◆ **Problem**
In the listing below, find the line that contains "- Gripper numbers" and the line that contains "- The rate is". Quote both and every line between them, exactly, and nothing more.

◆ **Provided information**
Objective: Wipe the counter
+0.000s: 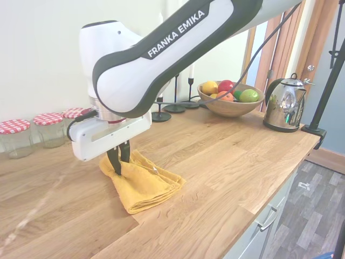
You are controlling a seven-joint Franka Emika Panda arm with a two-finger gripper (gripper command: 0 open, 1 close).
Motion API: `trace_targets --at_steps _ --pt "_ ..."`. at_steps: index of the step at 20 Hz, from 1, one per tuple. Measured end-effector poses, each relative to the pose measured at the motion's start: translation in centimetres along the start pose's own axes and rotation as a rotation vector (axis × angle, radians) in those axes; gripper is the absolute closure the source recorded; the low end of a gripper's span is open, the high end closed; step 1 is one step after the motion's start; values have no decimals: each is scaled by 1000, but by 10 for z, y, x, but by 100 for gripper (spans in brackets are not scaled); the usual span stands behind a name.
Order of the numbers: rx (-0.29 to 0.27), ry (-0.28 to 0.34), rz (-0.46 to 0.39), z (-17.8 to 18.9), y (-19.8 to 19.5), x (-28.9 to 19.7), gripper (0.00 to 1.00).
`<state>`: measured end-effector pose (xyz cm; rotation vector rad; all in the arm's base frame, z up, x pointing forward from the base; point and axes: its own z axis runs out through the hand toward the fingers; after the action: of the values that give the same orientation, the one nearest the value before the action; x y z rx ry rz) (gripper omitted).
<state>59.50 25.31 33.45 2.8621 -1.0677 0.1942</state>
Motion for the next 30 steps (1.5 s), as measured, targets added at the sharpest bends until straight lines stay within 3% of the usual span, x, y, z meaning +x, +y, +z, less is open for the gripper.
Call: trace_targets --at_steps 7,13,14,30 --pt "-18 24 -46 -10 -68 -56 100" --pt "-21 35 -76 -16 -95 -89 100" --pt "-24 36 -77 -17 -96 -92 0" --pt "-52 41 -59 -18 -90 -83 0"
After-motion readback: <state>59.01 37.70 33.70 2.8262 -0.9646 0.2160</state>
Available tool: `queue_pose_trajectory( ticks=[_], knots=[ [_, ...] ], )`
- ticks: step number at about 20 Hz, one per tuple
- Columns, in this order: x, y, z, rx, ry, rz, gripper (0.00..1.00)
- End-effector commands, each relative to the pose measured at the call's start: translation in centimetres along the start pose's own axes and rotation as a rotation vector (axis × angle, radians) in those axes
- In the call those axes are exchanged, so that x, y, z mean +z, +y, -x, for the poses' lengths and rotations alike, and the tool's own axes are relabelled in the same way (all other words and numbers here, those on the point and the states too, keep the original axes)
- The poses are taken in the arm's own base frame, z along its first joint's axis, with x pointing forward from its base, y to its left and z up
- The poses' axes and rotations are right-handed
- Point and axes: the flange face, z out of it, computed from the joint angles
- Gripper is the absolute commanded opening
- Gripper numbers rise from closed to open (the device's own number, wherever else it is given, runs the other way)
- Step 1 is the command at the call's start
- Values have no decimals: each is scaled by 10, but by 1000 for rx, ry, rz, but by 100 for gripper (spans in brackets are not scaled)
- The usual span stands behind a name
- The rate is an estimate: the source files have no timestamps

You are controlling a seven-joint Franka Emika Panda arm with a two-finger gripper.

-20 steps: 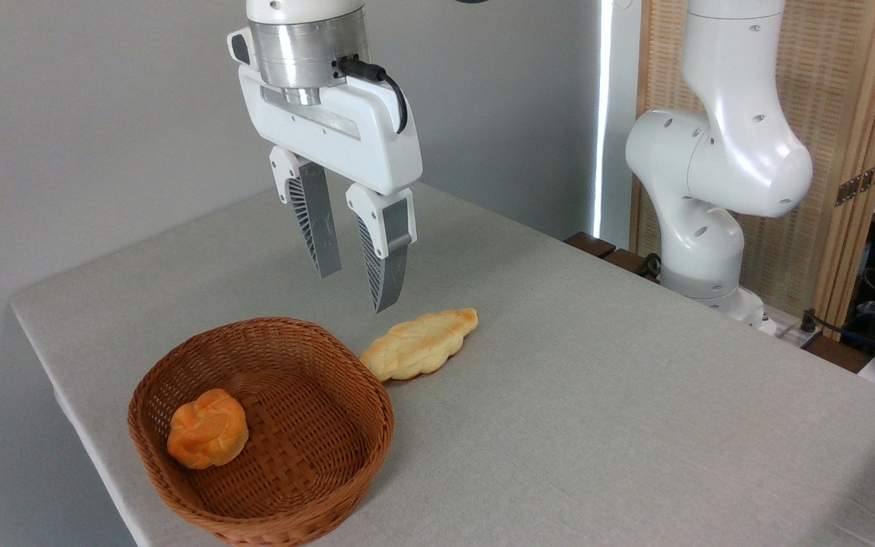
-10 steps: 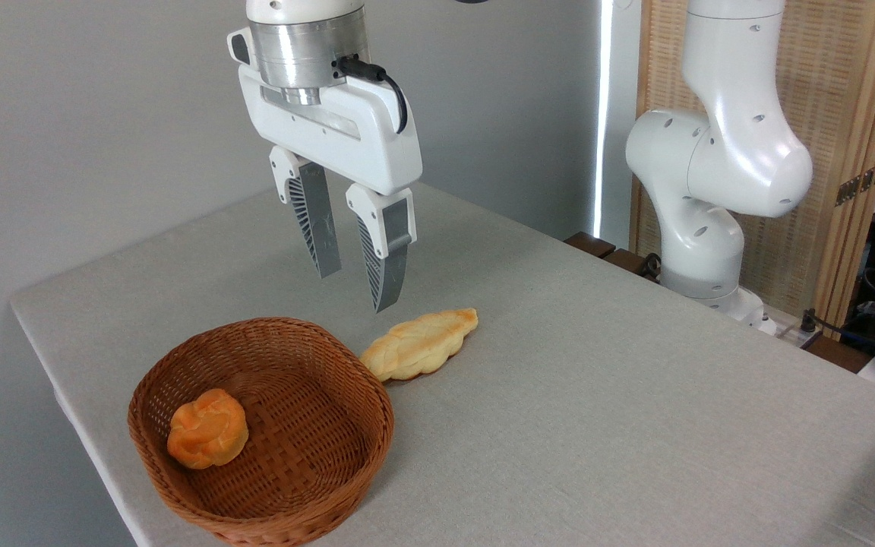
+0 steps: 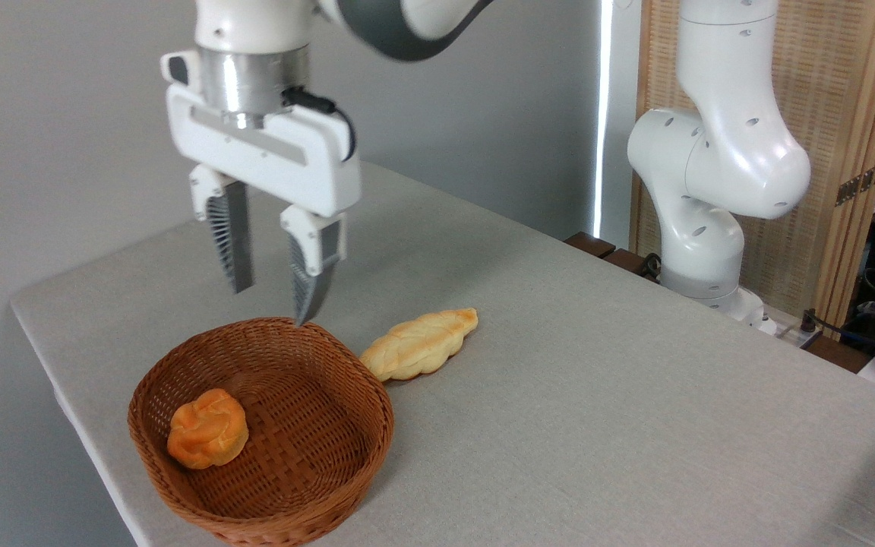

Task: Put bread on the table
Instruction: 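Move the open gripper over the basket and lower onto the round bun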

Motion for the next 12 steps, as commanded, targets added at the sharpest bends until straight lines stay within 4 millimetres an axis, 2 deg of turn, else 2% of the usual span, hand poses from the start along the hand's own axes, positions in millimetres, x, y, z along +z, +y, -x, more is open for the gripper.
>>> queue_pose_trajectory(
  ticks=[1,7,12],
  knots=[
    [25,17,-28,-48,66,-6,100],
    [65,20,-57,5,194,-47,100],
    [85,19,-56,281,165,-87,100]
  ],
)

◆ **Exercise output**
- Gripper numbers rise from closed to open (the device's own number, wherever else it is given, runs the other way)
- Step 1 is the command at the call's start
- Values have no decimals: each is scaled by 10, but by 1000 for rx, ry, rz, but by 100 for gripper (spans in brackets are not scaled)
- The usual span stands behind a name
- The rate is an estimate: the source files have no timestamps

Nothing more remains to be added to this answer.